EXERCISE INSTRUCTIONS.
Repeat the lines of the listing below exactly, starting at the line that contains "Could you point out the grey" and running through the last line, both included, and only those.

SUPPLIED RECORDS.
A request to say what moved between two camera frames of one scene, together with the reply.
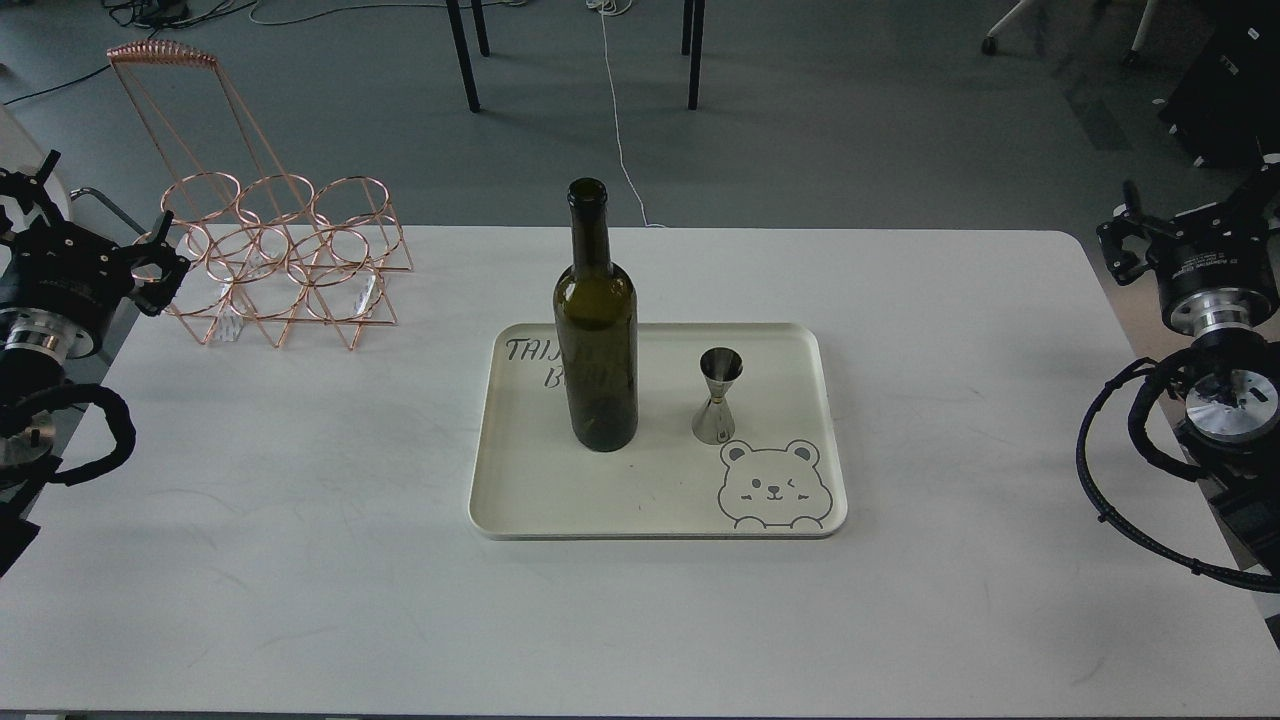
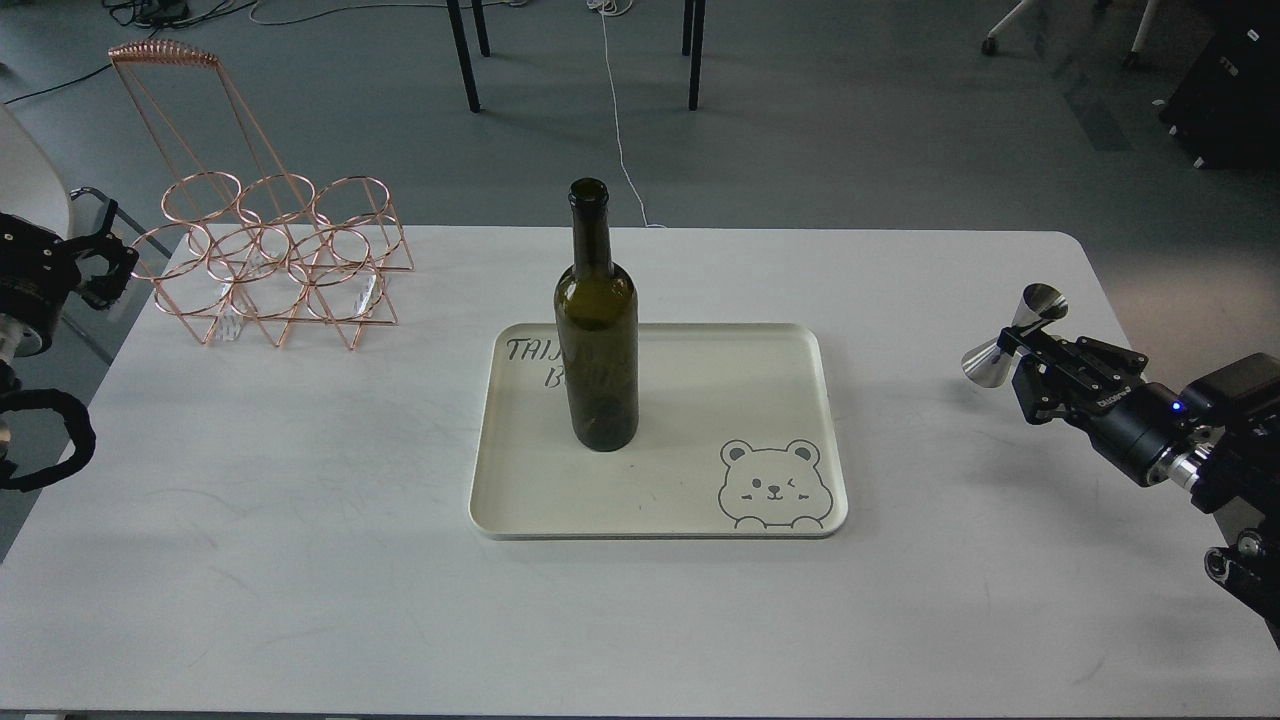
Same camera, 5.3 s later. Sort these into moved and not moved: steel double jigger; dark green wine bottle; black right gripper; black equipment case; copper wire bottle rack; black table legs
Moved: black right gripper; steel double jigger
Not moved: copper wire bottle rack; dark green wine bottle; black table legs; black equipment case
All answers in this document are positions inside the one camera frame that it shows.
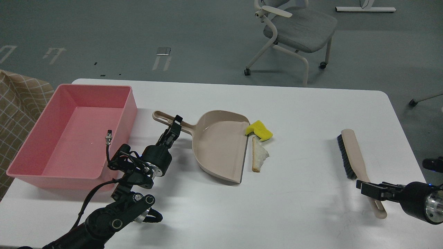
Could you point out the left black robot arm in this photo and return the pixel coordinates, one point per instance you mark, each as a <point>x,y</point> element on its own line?
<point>127,206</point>

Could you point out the pink plastic bin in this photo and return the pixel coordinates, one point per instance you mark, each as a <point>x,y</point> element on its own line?
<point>66,149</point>

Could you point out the white bread slice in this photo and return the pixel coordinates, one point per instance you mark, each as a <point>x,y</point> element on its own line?
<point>260,154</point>

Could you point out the silver floor socket plate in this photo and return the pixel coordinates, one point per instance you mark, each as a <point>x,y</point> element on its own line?
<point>163,51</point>

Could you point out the beige plastic dustpan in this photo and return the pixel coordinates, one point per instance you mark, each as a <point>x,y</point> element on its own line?
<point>219,143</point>

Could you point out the tan checkered cloth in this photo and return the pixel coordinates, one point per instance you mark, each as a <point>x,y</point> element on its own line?
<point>22,102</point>

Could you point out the grey office chair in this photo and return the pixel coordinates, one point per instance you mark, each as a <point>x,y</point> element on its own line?
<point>294,29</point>

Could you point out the yellow sponge piece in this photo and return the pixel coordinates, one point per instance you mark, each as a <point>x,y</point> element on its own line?
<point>260,130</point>

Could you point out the white chair leg with caster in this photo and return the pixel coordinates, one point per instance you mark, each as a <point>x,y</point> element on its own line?
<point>413,102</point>

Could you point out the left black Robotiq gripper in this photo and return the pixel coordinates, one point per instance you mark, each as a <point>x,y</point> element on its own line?
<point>158,155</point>

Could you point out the white desk leg base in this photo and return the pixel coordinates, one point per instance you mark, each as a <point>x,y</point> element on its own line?
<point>366,6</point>

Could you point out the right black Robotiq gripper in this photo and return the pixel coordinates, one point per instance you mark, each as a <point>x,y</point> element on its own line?
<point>419,200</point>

REPLY TO THE EXERCISE.
Could you point out the grey office chair in this photo and return the pixel coordinates, one point per instance you mark, each as a <point>x,y</point> element on its own line?
<point>294,29</point>

Could you point out the yellow sponge piece in this photo and return the pixel coordinates, one point per instance you mark, each as a <point>x,y</point> element on its own line?
<point>260,130</point>

Could you point out the white chair leg with caster in this photo and return the pixel coordinates, one point per instance you mark, each as a <point>x,y</point> element on its own line?
<point>413,102</point>

Could you point out the left black Robotiq gripper in this photo and return the pixel coordinates, one point per instance you mark, each as a <point>x,y</point> element on its own line?
<point>158,155</point>

Could you point out the white desk leg base in this photo and return the pixel coordinates, one point per instance you mark, each as a <point>x,y</point> element on its own line?
<point>366,6</point>

Could you point out the right black Robotiq gripper in this photo and return the pixel coordinates, one point per instance you mark, each as a <point>x,y</point> element on its own line?
<point>419,200</point>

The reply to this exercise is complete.